Вольский писал о «крайней осторожности». Он знал о рисках. Был ли он осторожен в тот вечер? Или его осторожность оказалась недостаточной перед лицом чего-то – или кого-то – более искусного?
Маркова закрыла глаза. Перед ней снова встало лицо Коваля с его пустым, недоумевающим взглядом. Не взглядом убийцы, даже раскаявшегося. Взглядом инструмента, который только что обнаружили у себя в руках и не могут понять, как он здесь оказался и для чего использовался.
Страх, холодный и знакомый, снова провел пальцем по ее позвоночнику. Она боялась гипноза. Боялась этой потери контроля. И теперь этот страх становился ее главным компасом в деле, где все улики указывали в одну сторону, а ее инстинкт – в совершенно другую, в темноту, где факты теряли твердую почву под ногами и превращались в зыбкие тени.

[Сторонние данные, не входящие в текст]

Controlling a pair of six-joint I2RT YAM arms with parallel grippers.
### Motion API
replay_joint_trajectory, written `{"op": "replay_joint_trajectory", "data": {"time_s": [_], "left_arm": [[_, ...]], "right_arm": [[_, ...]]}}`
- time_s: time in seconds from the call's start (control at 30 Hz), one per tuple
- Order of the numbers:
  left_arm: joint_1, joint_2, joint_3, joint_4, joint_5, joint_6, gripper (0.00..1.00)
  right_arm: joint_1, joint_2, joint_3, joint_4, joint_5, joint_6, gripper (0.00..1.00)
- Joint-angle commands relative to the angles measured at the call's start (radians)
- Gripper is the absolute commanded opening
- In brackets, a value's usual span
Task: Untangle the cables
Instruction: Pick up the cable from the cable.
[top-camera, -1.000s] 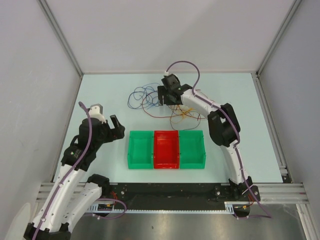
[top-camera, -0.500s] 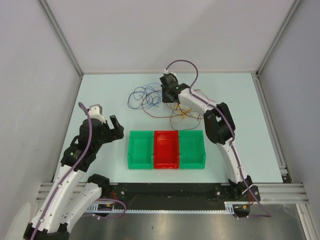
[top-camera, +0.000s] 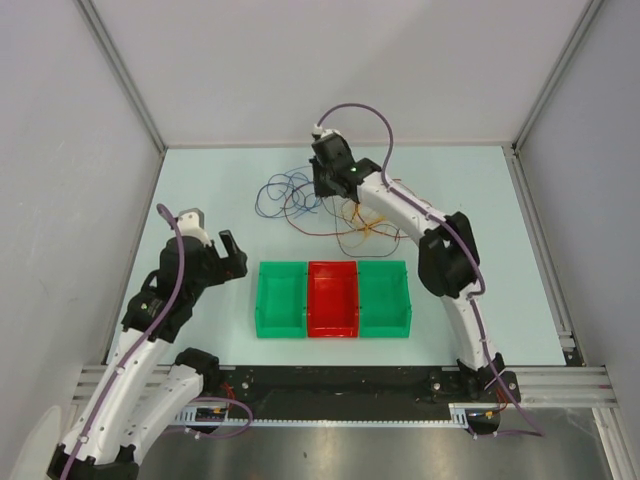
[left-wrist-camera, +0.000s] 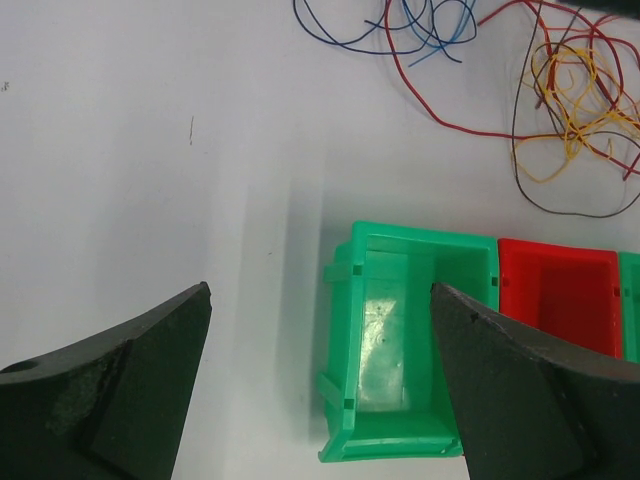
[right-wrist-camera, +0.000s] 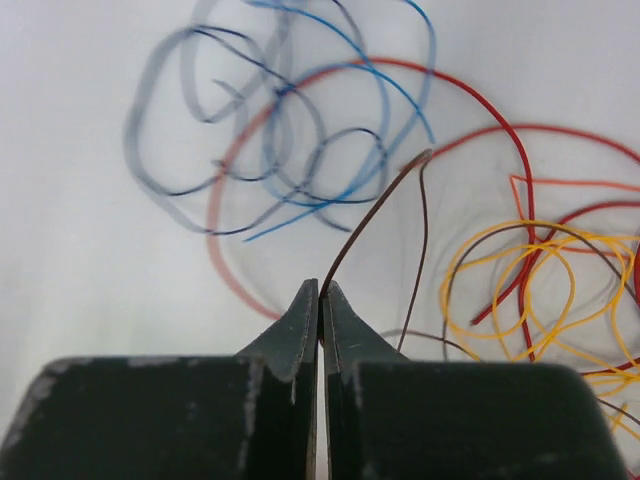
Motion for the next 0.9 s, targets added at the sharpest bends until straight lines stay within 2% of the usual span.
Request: {"op": "replay_joint_trajectory", "data": {"time_s": [0.0, 0.23, 0.4, 0.6, 0.73, 0.87], "left_arm": [[0.001, 0.006, 0.033, 0.012, 0.027, 0.001, 0.96], [0.015, 0.012, 0.033, 0.016, 0.044, 0.004, 0.95], [0.027, 0.011, 0.031, 0.018, 0.052, 0.005, 0.95], [0.029, 0.009, 0.030, 0.020, 0.058, 0.005, 0.95], [0.029, 0.006, 0.031, 0.020, 0.060, 0.005, 0.95], [0.029, 0.006, 0.030, 0.020, 0.064, 0.005, 0.95]], "right_arm": [[0.036, -0.241, 0.092, 0.040, -0.077, -0.102, 0.00], [0.070, -0.425, 0.259, 0.075, -0.167, -0.164, 0.00], [0.108, -0.546, 0.194, 0.141, -0.151, -0.207, 0.00], [0.130, -0.615, 0.106, 0.201, -0.156, -0.241, 0.00], [0.171, -0.658, 0.125, 0.261, -0.110, -0.315, 0.00], [0.240, -0.669, 0.252, 0.302, -0.085, -0.408, 0.00]]}}
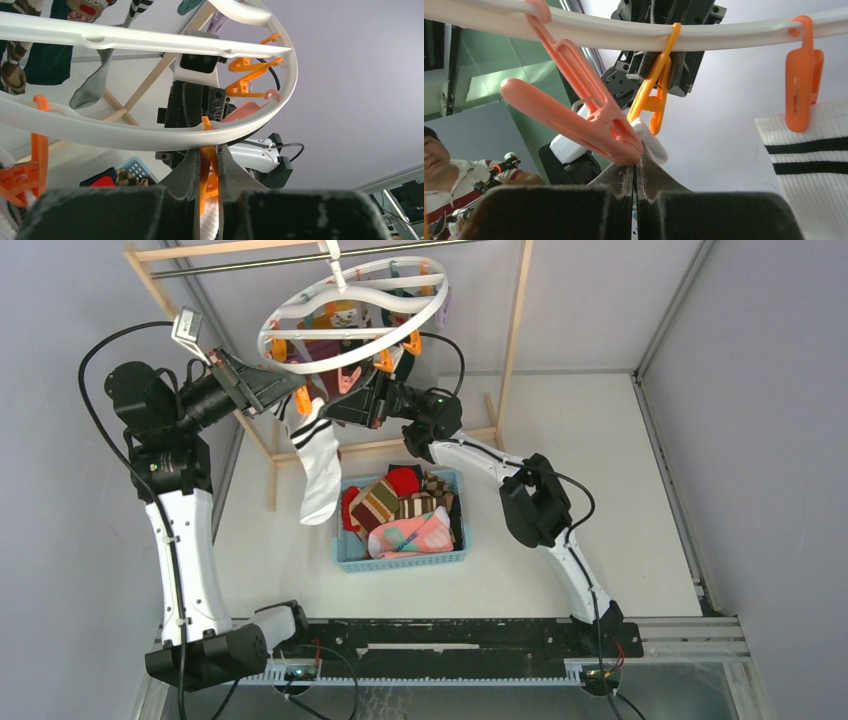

Она открыла глаза, потянулась к телефону. Нужен был эксперт. Кто-то, кто говорит на языке гипноза и может перевести его на язык следствия. Кто-то, кто не боится темной воды. Или, по крайней мере, знает, как в ней не утонуть.
Архив теней
Кабинет Вольского после завершения следственных действий был похож на театр после того, как спектакль отменили. Декорации остались на месте, но жизнь из них ушла, оставив после себя лишь густую, осевшую тишину и запах пыли, медленно вступающей в свои права. Маркова переступила порог одна, по договоренности с Лариным, который махнул рукой: «Копайся в своих духах и бумажках, если хочешь. Я буду людей по старым пациентам прогонять».
Опечатанная лента болталась разрезанной у косяка. Она закрыла дверь за собой, и звук щелчка замка отозвался в пустоте неестественно громко. Она остановилась, давая глазам привыкнуть. Полутьма. Свет скудного осеннего дня пробивался сквозь тяжелую портьеру, превращаясь в призрачное, серое сияние, которого едва хватало, чтобы различить очертания мебели. Она не стала включать свет. Вместо этого двинулась медленно, позволяя пространству воздействовать на себя.